Stephan Leithner, chief executive of German exchange operator Deutsche Boerse, has warned that shifting equity markets to round-the-clock trading could harm market functioning by spreading liquidity too thinly across time. His comments come amid developments on Wall Street and in the derivatives markets that are expanding trading hours to meet demand from new asset classes and retail investors.
Exchanges and trading venues are responding to the rise of cryptocurrencies and other instruments that are not constrained by conventional opening hours, as well as to technology that has heightened expectations among retail participants for the ability to trade at any hour. In recent months, Nasdaq filed paperwork with U.S. regulators with a plan to lengthen trading sessions to 23 hours on weekdays, while CME Group is rolling out 24/7 trading for crypto futures and options.
Leithner cautioned that extending hours across the board risks fragmenting liquidity, particularly from a timing perspective. "We need to really stay focused to not fragment liquidity, also from a timing perspective," he said, noting that large institutional investors typically prefer their buying and selling to be concentrated at particular times to support orderly execution and efficient market operations.
Deutsche Boerse, which will release first-quarter results next week, runs Germany's Frankfurt bourse, the Eurex derivatives venue and the 360T foreign exchange platform, among other businesses. Leithner pointed to existing examples of targeted extended-hours trading, such as Deutsche Boerse's XETRA Retail platform that permits trading until 10 p.m. in Europe, and suggested such access should be focused on investors who want it. "Even if it is technically something we can do, we should keep it targeted to investors that are interested," he said.

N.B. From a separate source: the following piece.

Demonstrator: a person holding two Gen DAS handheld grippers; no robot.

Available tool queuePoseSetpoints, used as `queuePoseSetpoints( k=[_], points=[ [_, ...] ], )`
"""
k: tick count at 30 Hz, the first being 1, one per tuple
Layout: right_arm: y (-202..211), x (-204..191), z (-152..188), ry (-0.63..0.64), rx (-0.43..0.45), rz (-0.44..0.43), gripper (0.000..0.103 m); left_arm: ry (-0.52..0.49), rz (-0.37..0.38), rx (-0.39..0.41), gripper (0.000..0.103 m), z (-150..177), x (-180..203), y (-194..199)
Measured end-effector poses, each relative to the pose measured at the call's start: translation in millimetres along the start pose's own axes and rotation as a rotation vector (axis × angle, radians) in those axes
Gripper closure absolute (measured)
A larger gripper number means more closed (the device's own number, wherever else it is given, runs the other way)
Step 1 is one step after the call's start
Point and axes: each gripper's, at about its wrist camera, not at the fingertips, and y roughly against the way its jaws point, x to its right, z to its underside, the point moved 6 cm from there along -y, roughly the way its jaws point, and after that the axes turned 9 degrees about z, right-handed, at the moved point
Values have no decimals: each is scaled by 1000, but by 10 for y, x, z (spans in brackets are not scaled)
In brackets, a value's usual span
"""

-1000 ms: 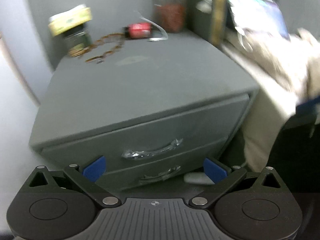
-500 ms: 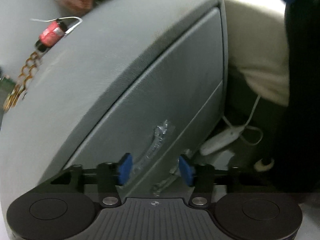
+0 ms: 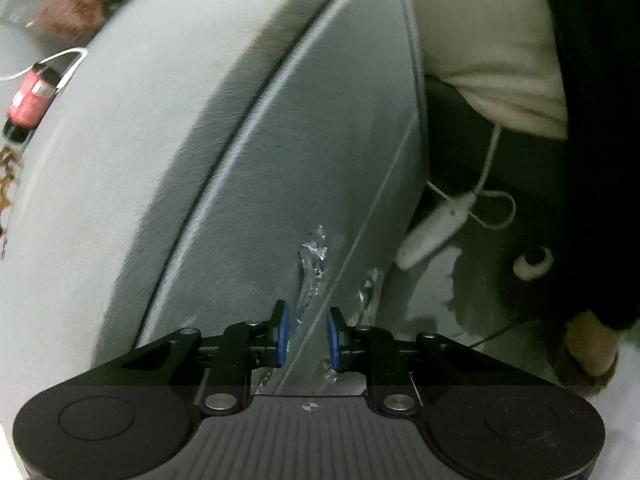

He questioned whether the largest asset managers would actively trade in low-liquidity windows - for example, "Can you imagine the biggest asset managers come in on a Sunday evening in August to trade? Why would they do that? For their trades, they need big liquidity, they need accumulated liquidity," he said.
Leithner also addressed broader concerns about Europe's market structure and competitiveness. European policymakers and financial officials have raised alarms that public market trading in the region has weakened over time, with implications for economic and financial strength. In March, finance ministers from the so-called E-6 group of euro zone countries wrote to the European Commission urging greater transparency across equity trading venues.
Leithner stressed the importance of returning activity to transparent venues. He noted that trading in Europe currently takes place across roughly 500 venues, but only 35 of those are exchanges, with activity having migrated into dark pools. He added that the share of global equities trading occurring on Europe’s public markets has dropped to below 30% from about 55% two decades ago, while the United States still accounts for roughly 50% of global equity trading.
"We need to bring back the liquidity from the others to the transparent venues. That consolidation, does this need M&A? No, this will organically happen with the right regulatory framework," Leithner said.
Other European operators are also weighing the consequences of longer trading hours. London Stock Exchange Group told market participants it periodically reviews its trading platforms and markets to ensure they meet the needs of companies and investors, and that any change to trading hours would follow customer demand and full consultation with market participants. "We regularly look across all of our trading platforms and markets to ensure they best serve the needs of companies and investors. Any changes to trading hours would be made in response to customer demand and following full consultation with market participants," LSEG said in a statement.
The debate over trading hours is unfolding as banks, asset managers and exchanges evaluate the structural trade-offs between accessibility for retail and crypto markets versus the benefits of concentrated liquidity for large institutional flows. While some market participants and platforms are moving toward extended schedules, others remain resistant, citing concerns about liquidity fragmentation and market efficiency.